No Divinity, No Decency
“I don’t believe in God,” declares the passionate lawyer who bravely defends the falsely accused. “I don’t even like Him: jealous, self-obsessed, cruel.”
“What do you believe in?” asks the Catholic but deeply corrupt lawyer.
“Human decency.”
This brief exchange, in the recent British legal drama Silk, portrays the common view of God and man. God—as often described and displayed by imperfect Christians—seems strict, mean and judgmental.
Yet when we look around the world, we see lots of people showing “decency”—doing kind and selfless things for others. That could be mothers sacrificing for their kids, fathers serving their families, people extending help to someone who’s struggling or showing kindness to someone who’s been rejected.
This seems to happen just as much among people who don’t know Christ. Many atheists and agnostics are just as decent outwardly, if not more, than churchgoing Christians.
But the reality is, there would be no decency without divinity. Human sin is so destructive that we should expect to find only selfishness on earth.
“I tell you, if the Lord Almighty had left us to our own devices,” wrote Dutch theologian Abraham Kuyper, “all virtue would have turned into brutishness, all order into chaos, and all humanity would have descended into the dense smoke of hell.”
While that view doesn’t make it into many TV or movie scripts, it often is present great literature.
A book club I belong to recently read two books that show this truth well: The Screwtape Letters by C.S. Lewis and Crime and Punishment by Fyodor Dostoevsky. Both of these books depict the end result of sin and selfishness. They allow us to see more clearly that the decency we find in the world is the work of God.
In Screwtape, Lewis shows that the demon Screwtape is utterly incapable of understanding that God’s actions are motivated by “disinterested love” because all actions in hell are motivated by an insatiable hunger. Screwtape and his fellow demons, in a follow-up article Lewis wrote in 1959, literally feast on the souls of dead sinners. And when Screwtape’s protégé Wormwood ultimately fails to fatally tempt his human target, Screwtape ends his final letter by suggesting he intends to eat Wormwood—to snuff out a life to satisfy his own desire.

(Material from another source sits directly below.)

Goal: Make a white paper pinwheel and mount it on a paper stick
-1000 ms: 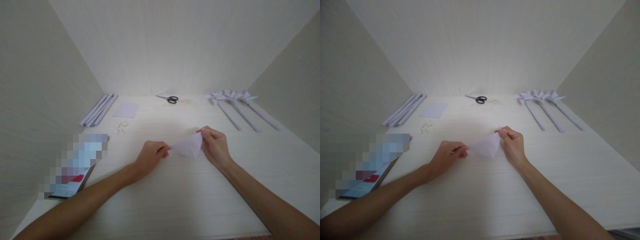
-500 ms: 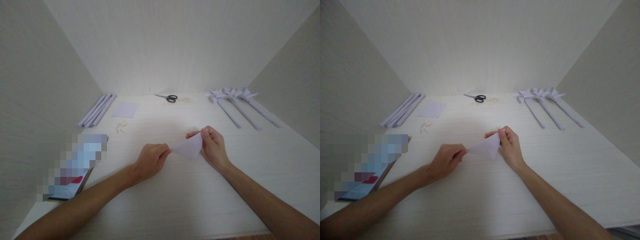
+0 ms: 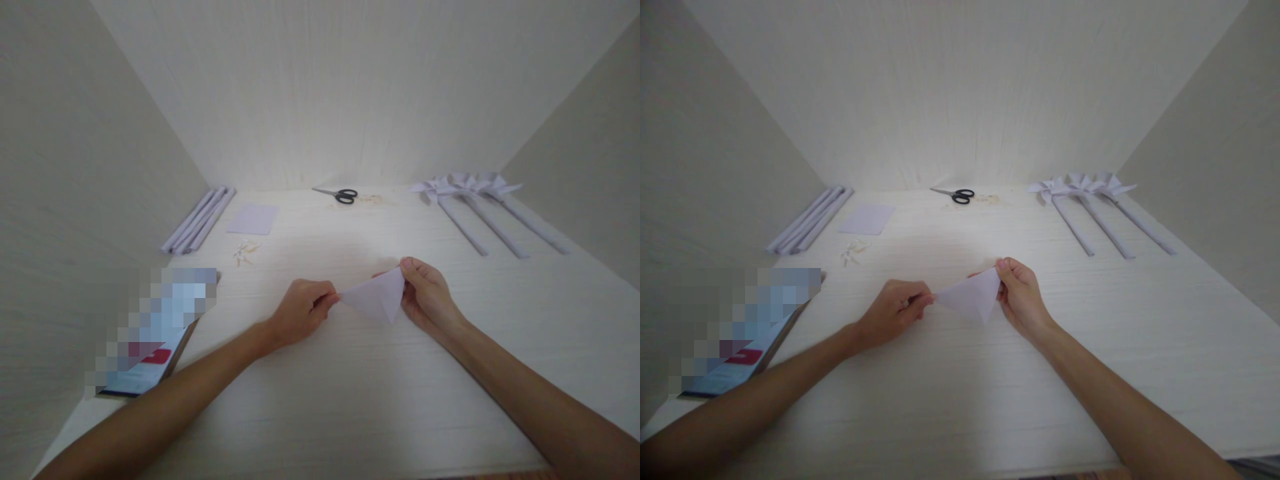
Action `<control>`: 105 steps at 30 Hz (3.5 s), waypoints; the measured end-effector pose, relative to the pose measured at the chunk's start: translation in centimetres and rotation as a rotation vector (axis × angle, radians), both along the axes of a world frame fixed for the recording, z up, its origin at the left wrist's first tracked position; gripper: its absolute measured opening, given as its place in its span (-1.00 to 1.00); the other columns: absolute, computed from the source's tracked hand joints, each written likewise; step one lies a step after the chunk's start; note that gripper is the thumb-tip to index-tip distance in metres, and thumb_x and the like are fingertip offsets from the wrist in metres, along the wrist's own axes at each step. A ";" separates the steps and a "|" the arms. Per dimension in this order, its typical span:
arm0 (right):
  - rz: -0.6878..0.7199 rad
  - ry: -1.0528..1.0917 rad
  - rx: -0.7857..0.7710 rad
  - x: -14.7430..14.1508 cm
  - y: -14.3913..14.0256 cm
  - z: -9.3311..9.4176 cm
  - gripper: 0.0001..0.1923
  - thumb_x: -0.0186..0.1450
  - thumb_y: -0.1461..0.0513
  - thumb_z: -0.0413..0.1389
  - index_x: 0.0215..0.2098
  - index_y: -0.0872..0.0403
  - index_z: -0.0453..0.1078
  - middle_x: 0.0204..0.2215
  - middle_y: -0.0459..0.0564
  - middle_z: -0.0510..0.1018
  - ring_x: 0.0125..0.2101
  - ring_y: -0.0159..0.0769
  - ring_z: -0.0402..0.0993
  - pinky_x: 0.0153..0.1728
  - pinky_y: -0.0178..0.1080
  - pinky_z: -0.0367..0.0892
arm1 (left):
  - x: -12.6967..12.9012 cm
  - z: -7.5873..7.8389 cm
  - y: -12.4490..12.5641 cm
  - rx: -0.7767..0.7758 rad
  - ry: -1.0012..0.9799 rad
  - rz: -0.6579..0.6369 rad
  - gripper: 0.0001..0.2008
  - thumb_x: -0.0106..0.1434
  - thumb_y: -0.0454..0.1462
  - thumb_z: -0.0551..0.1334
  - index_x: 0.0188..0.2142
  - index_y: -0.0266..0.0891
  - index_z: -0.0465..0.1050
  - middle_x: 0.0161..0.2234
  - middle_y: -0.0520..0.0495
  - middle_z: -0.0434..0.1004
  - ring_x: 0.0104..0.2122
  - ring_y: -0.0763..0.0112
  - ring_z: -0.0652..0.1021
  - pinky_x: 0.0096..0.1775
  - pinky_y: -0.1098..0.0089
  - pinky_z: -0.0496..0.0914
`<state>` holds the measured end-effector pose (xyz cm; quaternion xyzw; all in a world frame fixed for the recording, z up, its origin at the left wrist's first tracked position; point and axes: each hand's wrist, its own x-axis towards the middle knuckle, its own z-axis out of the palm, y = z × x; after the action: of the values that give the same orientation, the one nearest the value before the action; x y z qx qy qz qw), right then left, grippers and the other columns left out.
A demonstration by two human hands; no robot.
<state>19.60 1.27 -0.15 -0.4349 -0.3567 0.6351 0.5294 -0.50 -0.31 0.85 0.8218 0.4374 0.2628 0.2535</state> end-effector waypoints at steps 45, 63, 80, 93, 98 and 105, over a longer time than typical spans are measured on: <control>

Selfishness, if utterly unrestrained, murders for mere pleasure.
Murder is also the theme of Dostoyevsky’s Crime and Punishment, my all-time favorite novel. The main character, Raskolnikov, deliberately murders a woman to test out his theory that truly great men aren’t bound by law. Raskolnikov thinks he could be one of those men.
But something in him rebels. Raskolnikov, who on instinct is routinely generous and kind to others, becomes delirious with fear and revulsion at the murder. He recoils at the help of his friends and family. But he refuses to admit any guilt.
Finally at the end, he falls sick and dreams of a worldwide plague that essentially has made all people think as he had. People attacked by the plague felt “so intellectual and so completely in possession of the truth” that “never had they considered their decisions, their scientific conclusions, their moral convictions so infallible.” But since each person insisted that he alone had the truth, they stopped being able to cooperate and organize themselves:
Men killed each other in a sort of senseless spite. They gathered together in armies against one another, but even on the march the armies would begin attacking each other, the ranks would be broken and the soldiers would fall on each other, stabbing and cutting, biting and devouring each other.
Raskolnikov dreams over several days, when the Russian Orthodox Church is celebrating Easter. When he finally awakes, it is as if he is resurrected. He finally is able to have relationships with those around him.
The real world reached a point similar to Raskolnikov’s dream in Gen. 6:5, when “The LORD saw that the wickedness of man was great in the earth, and that every intention of the thoughts of his heart was only evil continually.”
God’s response was a similar death-and-resurrection scenario. God destroyed all living things on earth but preserved humanity through Noah. After the flood and Noah’s worship of God, God made this promise: “I will never again curse the ground because of man, for the intention of man’s heart is evil from his youth. Neither will I ever again strike down every living creature as I have done” (Gen. 8:21).
The human decency we see around the world is a fulfillment of that promise. At least one of the ways God preserves humanity is by restraining our selfishness. Otherwise—as in Screwtape’s hell and Raskolnikov’s dystopian dream—we would destroy ourselves.
God upholds the world through the word of the Son of God, who is Jesus Christ (Heb. 1:3). Christ does this so He can build His church (Eph. 1:22). Without Christ’s restraint of human selfishness, no one would even have a sense of justice or desire for goodness, the things that make human decency, human society and even the church possible.
People, like the fictional lawyer in Silk, may not believe in God. They may dislike the hypocrisy they see inside Christ’s church. But even in their unbelief, they give powerful testimony that God is there, that He is good and that He is actively working to preserve the decency found in all our hearts.